WORK TO COMPLETE
Reproduce exactly the lines below from the one containing "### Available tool" through the one containing "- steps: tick", including both, and nothing else.

RECORD SET
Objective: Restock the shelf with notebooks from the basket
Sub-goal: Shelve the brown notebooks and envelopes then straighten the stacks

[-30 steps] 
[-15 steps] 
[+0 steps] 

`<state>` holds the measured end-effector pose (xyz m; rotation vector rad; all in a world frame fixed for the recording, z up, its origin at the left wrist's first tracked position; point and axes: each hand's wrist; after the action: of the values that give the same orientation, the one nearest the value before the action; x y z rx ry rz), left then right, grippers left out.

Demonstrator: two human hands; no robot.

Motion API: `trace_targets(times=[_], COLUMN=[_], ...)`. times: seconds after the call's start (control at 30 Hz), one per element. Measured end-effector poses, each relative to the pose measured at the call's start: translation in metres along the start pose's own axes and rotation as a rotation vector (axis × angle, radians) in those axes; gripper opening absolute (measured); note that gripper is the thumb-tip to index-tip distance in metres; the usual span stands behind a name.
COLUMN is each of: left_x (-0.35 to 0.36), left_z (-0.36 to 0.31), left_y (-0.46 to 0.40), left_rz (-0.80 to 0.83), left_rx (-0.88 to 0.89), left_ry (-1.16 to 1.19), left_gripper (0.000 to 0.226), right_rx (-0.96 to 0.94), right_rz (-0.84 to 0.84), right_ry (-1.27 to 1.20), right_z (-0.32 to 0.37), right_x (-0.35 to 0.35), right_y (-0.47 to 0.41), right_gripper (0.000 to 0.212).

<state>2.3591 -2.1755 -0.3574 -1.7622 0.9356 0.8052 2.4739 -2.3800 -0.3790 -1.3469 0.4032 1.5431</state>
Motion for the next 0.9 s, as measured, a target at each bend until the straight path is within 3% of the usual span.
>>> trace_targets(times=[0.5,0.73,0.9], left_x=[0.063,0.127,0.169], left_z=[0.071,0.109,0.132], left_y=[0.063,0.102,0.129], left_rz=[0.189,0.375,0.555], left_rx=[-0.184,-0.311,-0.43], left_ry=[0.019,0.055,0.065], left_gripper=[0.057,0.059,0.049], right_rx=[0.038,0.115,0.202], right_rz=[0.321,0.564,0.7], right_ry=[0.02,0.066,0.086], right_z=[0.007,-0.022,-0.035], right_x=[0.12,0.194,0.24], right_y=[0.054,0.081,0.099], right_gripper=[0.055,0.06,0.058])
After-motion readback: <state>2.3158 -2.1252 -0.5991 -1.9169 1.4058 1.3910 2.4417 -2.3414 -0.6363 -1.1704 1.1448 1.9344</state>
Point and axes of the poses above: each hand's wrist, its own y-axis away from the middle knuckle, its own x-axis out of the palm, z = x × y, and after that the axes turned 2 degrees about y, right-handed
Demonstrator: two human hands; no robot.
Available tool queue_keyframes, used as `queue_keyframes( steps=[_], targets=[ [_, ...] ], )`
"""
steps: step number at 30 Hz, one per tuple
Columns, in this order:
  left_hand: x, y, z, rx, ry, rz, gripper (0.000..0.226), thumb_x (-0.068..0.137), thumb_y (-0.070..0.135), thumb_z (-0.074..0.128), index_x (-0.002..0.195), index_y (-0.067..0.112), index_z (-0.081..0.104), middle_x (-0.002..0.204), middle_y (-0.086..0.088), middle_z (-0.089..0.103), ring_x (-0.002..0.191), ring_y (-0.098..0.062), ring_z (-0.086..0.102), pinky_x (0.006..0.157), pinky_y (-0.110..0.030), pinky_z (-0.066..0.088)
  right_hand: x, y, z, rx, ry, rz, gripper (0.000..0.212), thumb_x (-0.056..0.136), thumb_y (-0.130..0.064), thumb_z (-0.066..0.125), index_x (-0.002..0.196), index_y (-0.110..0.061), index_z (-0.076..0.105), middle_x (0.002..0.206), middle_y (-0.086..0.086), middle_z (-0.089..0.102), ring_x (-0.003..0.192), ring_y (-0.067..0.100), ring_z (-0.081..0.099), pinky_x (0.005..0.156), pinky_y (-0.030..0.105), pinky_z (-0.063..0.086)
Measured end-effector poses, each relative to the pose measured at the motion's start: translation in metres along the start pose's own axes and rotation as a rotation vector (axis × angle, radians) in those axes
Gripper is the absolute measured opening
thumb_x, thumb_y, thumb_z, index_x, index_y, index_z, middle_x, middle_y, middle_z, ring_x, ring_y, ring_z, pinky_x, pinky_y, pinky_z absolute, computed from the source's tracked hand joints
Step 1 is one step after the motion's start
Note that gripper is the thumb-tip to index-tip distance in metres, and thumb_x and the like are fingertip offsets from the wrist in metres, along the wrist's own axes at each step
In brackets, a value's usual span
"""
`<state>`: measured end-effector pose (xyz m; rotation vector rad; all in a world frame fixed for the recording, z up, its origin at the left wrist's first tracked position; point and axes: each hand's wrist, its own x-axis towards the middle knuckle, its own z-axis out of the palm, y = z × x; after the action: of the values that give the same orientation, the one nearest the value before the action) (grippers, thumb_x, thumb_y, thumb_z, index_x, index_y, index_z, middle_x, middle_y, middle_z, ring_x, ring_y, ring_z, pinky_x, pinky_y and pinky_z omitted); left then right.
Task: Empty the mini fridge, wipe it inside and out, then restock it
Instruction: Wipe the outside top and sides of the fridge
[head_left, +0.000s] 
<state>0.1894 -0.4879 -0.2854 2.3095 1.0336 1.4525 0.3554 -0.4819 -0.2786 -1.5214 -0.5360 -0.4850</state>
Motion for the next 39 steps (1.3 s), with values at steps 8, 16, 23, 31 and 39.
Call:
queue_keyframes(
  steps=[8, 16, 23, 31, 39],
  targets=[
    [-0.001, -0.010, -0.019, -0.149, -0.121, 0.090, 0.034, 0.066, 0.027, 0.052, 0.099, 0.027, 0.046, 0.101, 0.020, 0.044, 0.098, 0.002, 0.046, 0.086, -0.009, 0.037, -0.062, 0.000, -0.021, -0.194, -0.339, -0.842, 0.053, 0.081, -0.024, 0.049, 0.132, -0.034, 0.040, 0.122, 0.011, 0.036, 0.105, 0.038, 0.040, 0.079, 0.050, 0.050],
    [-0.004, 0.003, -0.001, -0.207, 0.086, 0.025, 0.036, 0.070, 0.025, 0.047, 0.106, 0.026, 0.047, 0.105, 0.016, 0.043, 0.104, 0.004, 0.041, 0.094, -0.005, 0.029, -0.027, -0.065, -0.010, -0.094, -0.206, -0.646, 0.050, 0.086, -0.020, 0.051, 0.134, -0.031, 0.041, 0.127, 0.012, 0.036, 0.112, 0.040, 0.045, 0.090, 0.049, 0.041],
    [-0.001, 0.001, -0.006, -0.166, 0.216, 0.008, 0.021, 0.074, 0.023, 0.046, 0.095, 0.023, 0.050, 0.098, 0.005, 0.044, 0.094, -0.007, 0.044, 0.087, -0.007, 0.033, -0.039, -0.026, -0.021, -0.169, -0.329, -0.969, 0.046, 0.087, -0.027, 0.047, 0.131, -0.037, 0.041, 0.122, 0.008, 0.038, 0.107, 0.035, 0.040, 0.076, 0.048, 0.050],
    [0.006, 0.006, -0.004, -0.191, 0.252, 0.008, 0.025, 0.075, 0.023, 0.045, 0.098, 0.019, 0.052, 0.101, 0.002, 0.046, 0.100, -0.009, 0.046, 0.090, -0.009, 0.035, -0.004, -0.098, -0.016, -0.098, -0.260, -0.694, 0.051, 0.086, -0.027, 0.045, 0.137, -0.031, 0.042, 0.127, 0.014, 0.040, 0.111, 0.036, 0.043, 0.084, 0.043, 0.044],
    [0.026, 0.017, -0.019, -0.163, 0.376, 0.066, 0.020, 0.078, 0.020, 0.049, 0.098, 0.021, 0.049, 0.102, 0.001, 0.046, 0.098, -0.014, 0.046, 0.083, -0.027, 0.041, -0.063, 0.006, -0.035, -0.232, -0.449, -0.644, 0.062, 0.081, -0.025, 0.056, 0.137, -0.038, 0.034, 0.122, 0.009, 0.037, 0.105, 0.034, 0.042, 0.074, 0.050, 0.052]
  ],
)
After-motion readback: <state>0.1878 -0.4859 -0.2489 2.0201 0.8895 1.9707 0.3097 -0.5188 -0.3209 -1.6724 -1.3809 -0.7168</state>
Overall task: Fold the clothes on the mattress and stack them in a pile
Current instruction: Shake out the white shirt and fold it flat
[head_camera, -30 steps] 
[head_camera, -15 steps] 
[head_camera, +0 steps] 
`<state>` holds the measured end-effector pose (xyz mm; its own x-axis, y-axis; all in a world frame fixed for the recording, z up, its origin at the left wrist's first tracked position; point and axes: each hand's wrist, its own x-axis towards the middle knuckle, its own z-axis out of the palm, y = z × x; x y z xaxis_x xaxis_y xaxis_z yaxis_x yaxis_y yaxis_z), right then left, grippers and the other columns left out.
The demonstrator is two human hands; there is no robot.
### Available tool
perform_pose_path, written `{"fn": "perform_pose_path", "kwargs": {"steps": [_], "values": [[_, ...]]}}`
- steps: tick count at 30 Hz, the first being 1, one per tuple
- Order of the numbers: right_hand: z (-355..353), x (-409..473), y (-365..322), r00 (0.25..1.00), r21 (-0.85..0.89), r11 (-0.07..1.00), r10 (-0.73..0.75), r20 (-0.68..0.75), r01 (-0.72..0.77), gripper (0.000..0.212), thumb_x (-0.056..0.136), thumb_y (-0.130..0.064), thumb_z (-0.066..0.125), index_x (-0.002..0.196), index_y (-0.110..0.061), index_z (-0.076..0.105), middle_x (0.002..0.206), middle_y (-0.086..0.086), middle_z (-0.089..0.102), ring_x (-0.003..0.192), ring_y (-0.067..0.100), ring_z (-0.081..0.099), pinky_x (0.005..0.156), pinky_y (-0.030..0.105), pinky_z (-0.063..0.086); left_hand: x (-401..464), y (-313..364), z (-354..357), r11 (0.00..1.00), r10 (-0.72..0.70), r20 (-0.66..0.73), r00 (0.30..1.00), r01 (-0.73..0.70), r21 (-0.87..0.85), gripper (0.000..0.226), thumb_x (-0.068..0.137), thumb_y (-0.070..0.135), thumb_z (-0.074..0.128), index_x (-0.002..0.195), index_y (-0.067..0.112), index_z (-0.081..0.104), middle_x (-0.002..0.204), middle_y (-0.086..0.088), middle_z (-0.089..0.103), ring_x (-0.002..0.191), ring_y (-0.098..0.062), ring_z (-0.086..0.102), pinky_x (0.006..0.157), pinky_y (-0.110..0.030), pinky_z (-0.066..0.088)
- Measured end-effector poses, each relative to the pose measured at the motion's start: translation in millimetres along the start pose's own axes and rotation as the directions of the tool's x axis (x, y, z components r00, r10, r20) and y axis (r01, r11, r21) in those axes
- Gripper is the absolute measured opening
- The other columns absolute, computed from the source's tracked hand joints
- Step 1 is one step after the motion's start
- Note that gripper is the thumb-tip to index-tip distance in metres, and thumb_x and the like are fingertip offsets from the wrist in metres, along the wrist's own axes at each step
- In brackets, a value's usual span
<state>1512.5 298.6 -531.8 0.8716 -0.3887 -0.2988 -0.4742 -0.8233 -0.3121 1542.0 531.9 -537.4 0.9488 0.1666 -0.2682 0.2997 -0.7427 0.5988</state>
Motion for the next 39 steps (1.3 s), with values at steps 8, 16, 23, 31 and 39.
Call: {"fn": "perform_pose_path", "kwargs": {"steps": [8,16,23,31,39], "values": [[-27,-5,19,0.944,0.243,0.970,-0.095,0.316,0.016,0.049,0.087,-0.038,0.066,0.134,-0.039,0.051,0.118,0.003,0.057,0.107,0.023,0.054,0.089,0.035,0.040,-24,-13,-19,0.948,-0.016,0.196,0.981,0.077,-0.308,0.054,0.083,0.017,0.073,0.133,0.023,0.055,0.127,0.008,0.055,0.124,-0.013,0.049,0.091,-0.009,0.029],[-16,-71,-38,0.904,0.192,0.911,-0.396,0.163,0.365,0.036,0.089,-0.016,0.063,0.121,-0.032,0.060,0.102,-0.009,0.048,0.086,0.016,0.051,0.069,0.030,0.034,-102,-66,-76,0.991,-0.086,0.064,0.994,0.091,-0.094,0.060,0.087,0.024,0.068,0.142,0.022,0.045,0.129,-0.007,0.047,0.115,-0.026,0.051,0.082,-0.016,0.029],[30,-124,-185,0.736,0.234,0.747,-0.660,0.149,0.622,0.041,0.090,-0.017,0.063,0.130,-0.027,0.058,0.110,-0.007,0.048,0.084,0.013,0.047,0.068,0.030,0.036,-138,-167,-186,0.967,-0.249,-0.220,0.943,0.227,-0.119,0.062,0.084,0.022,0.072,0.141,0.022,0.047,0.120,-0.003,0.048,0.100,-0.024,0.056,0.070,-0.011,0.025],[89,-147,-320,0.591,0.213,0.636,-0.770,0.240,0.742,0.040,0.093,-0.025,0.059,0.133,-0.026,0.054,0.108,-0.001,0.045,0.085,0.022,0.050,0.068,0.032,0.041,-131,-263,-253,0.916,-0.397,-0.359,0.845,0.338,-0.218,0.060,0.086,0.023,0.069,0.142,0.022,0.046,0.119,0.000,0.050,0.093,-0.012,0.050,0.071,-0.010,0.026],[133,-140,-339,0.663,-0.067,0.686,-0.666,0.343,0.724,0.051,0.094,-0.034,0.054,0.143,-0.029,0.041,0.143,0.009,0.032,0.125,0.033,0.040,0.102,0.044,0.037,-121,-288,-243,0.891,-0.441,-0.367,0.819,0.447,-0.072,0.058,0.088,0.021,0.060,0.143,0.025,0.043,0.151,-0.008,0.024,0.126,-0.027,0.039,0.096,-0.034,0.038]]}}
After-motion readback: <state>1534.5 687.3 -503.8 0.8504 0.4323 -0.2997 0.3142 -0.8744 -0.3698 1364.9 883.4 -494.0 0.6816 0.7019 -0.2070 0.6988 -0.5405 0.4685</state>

EXERCISE ANSWER
### Available tool
perform_pose_path, written `{"fn": "perform_pose_path", "kwargs": {"steps": [_], "values": [[_, ...]]}}`
- steps: tick count at 30 Hz, the first being 1, one per tuple

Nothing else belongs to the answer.